Quote the whole listing word for word, please.

===== AVAILABLE DATA =====

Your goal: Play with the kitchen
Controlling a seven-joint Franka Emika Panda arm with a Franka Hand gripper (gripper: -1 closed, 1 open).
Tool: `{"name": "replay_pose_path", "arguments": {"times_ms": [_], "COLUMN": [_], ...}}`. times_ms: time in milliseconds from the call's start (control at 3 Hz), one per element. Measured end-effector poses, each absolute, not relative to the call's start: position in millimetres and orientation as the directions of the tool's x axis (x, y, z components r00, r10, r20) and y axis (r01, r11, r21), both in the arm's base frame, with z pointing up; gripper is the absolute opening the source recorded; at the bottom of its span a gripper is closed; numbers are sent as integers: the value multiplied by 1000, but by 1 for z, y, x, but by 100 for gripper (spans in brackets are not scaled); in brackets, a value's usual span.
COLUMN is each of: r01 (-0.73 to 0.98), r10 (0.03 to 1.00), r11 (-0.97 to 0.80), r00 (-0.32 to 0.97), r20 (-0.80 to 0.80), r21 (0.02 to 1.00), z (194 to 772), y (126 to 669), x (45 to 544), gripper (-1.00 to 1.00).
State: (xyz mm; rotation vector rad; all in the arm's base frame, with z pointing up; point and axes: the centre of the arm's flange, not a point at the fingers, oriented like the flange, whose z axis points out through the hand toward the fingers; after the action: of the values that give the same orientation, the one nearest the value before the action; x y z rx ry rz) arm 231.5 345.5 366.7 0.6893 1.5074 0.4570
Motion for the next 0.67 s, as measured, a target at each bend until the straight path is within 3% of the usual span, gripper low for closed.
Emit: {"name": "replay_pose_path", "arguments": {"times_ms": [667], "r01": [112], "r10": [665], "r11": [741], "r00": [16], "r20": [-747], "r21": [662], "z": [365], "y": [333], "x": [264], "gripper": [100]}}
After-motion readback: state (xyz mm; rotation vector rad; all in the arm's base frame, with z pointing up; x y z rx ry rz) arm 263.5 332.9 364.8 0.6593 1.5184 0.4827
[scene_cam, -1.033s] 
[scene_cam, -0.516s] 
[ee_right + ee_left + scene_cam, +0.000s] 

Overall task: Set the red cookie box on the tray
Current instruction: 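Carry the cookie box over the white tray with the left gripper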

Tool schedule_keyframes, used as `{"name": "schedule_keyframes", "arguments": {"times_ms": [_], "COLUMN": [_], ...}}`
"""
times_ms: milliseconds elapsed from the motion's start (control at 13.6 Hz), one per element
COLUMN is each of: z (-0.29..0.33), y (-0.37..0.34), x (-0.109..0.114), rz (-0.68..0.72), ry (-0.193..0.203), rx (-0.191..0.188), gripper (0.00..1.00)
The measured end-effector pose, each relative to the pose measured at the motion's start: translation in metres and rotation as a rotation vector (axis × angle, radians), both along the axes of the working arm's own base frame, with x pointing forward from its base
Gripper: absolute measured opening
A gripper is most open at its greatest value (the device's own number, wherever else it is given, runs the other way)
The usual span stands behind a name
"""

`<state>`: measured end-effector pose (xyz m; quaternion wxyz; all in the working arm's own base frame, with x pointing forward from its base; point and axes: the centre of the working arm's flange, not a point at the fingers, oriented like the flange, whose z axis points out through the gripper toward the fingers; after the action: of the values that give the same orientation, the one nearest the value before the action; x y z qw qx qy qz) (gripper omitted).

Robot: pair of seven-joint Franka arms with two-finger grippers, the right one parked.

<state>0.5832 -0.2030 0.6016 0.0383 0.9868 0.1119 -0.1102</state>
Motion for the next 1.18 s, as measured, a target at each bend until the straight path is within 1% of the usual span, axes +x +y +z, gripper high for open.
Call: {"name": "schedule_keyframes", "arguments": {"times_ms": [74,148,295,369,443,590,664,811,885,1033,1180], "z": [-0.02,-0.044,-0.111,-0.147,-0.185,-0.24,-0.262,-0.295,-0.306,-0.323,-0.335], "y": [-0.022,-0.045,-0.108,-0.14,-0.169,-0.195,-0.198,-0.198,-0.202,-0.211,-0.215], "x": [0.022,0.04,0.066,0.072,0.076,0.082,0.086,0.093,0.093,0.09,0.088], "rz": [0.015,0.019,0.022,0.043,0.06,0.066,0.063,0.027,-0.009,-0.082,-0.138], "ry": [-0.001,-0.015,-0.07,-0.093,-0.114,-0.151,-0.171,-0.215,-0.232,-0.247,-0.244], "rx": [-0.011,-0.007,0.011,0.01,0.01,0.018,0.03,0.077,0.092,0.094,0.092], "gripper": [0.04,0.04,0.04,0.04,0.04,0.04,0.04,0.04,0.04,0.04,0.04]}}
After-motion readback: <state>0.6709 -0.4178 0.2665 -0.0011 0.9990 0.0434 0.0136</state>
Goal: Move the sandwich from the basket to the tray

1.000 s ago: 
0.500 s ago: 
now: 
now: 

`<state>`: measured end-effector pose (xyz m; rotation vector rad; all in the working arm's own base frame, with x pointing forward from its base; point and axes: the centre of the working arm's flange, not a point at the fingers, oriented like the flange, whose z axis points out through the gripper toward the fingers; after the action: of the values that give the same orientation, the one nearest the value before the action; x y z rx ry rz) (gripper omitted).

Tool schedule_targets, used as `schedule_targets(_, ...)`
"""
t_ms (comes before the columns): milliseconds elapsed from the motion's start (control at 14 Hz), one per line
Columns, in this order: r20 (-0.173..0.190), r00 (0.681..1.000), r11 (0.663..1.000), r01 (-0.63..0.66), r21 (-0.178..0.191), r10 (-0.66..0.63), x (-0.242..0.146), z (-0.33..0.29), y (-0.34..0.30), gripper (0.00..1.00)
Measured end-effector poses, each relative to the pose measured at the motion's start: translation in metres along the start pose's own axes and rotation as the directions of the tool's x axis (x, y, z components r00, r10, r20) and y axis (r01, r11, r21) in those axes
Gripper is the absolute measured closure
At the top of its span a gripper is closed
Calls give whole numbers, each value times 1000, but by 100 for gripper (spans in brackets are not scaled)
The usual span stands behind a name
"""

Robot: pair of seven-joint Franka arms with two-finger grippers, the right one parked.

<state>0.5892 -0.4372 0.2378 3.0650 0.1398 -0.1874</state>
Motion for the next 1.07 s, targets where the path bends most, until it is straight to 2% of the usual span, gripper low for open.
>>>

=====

▶ YOUR RESPONSE:
Your goal: Play with the kitchen
Controlling a seven-joint Franka Emika Panda arm with a Franka Hand gripper (gripper: -1 closed, 1 open).
Tool: `{"name": "replay_pose_path", "arguments": {"times_ms": [_], "COLUMN": [_], ...}}`. times_ms: time in milliseconds from the call's start (control at 3 Hz), one per element. Measured end-effector poses, each absolute, not relative to the call's start: position in millimetres and orientation as the directions of the tool's x axis (x, y, z components r00, r10, r20) and y axis (r01, r11, r21), both in the arm's base frame, with z pointing up; gripper is the absolute opening the source recorded; at the bottom of its span a gripper is closed; numbers are sent as integers: the value multiplied by 1000, but by 1 for z, y, x, but by 100 for gripper (spans in brackets are not scaled); in brackets, a value's usual span.
COLUMN is each of: r01 (-0.73 to 0.98), r10 (0.03 to 1.00), r11 (-0.97 to 0.80), r00 (-0.32 to 0.97), r20 (-0.80 to 0.80), r21 (0.02 to 1.00), z (194 to 772), y (126 to 669), x (45 to 544), gripper (-1.00 to 1.00).
State: (xyz mm; rotation vector rad; all in the arm's base frame, with z pointing up; point and axes: the centre of the arm's flange, not a point at the fingers, oriented like the flange, whose z axis points out through the hand toward the fingers; after the action: of the values that give the same orientation, the one nearest the value before the action; x y z rx ry rz) arm 231.5 345.5 366.7 0.6893 1.5074 0.4570
Motion for the next 0.67 s, as measured, a target at each bend until the straight path is within 3% of the usual span, gripper low for closed.
Emit: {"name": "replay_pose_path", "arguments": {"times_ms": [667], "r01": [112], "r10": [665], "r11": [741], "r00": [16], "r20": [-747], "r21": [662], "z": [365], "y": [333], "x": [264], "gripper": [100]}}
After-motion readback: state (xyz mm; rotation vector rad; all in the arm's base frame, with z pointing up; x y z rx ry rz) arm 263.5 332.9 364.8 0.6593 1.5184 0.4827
[scene_cam, -1.033s] 
[scene_cam, -0.516s] 
[ee_right + ee_left + scene_cam, +0.000s] 

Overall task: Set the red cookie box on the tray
Current instruction: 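Carry the cookie box over the white tray with the left gripper
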
Tool schedule_keyframes, used as `{"name": "schedule_keyframes", "arguments": {"times_ms": [_], "COLUMN": [_], ...}}`
"""
times_ms: milliseconds elapsed from the motion's start (control at 13.6 Hz), one per element
COLUMN is each of: z (-0.29..0.33), y (-0.37..0.34), x (-0.109..0.114), rz (-0.68..0.72), ry (-0.193..0.203), rx (-0.191..0.188), gripper (0.00..1.00)
The measured end-effector pose, each relative to the pose measured at the motion's start: translation in metres and rotation as a rotation vector (axis × angle, radians), both along the axes of the working arm's own base frame, with x pointing forward from its base
Gripper: absolute measured opening
A gripper is most open at its greatest value (the device's own number, wherever else it is given, runs the other way)
The usual span stands behind a name
"""

`<state>`: measured end-effector pose (xyz m; quaternion wxyz; all in the working arm's own base frame, with x pointing forward from its base; point and axes: the centre of the working arm's flange, not a point at the fingers, oriented like the flange, whose z axis points out through the gripper toward the fingers; after the action: of the values that give the same orientation, the one nearest the value before the action; x y z qw qx qy qz) (gripper omitted).

Robot: pair of seven-joint Franka arms with two-finger grippers, the right one parked.

<state>0.5832 -0.2030 0.6016 0.0383 0.9868 0.1119 -0.1102</state>
Motion for the next 1.18 s, as measured, a target at each bend until the straight path is within 1% of the usual span, axes +x +y +z, gripper high for open.
Call: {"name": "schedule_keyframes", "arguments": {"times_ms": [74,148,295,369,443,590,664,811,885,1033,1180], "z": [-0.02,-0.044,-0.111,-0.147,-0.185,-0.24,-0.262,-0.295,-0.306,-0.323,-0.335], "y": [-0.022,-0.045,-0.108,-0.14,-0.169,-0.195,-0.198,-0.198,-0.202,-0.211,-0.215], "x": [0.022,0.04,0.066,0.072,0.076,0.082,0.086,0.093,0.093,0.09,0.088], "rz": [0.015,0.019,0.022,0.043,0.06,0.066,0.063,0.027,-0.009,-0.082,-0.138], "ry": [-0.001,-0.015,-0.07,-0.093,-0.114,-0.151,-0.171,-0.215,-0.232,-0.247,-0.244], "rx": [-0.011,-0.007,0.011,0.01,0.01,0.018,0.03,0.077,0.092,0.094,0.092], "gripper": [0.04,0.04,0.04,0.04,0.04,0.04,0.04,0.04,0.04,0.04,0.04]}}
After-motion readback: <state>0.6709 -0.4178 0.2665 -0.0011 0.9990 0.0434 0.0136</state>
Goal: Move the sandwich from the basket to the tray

1.000 s ago: 
0.500 s ago: 
now: 
now: 

`<state>`: measured end-effector pose (xyz m; rotation vector rad; all in the working arm's own base frame, with x pointing forward from its base; point and axes: the centre of the working arm's flange, not a point at the fingers, oriented like the flange, whose z axis points out through the gripper toward the fingers; after the action: of the values that give the same orientation, the one nearest the value before the action; x y z rx ry rz) (gripper omitted).

Tool schedule_targets, used as `schedule_targets(_, ...)`
"""
t_ms (comes before the columns): milliseconds elapsed from the motion's start (control at 14 Hz), one per line
Columns, in this order: r20 (-0.173..0.190), r00 (0.681..1.000), r11 (0.663..1.000), r01 (-0.63..0.66), r21 (-0.178..0.191), r10 (-0.66..0.63), x (-0.242..0.146), z (-0.33..0.29), y (-0.34..0.30), gripper (0.00..1.00)
Measured end-effector poses, each relative to the pose measured at the motion's start: translation in metres along the start pose's own axes and rotation as the directions of the tool's x axis (x, y, z components r00, r10, r20) and y axis (r01, r11, r21) in those axes
Gripper is the absolute measured closure
At the top of its span a gripper is closed
Calls give whole numbers, each value times 1000, but by 100 for gripper (spans in brackets are not scaled)
The usual span stands behind a name
"""

Robot: pair of seven-joint Franka arms with two-finger grippers, the right one parked.

<state>0.5892 -0.4372 0.2378 3.0650 0.1398 -0.1874</state>
Motion for the next 1.07 s, targets where the path bends most, until it is straight to 2% of the usual span, gripper low for open.
>>>

Nothing remains to be done for this exercise.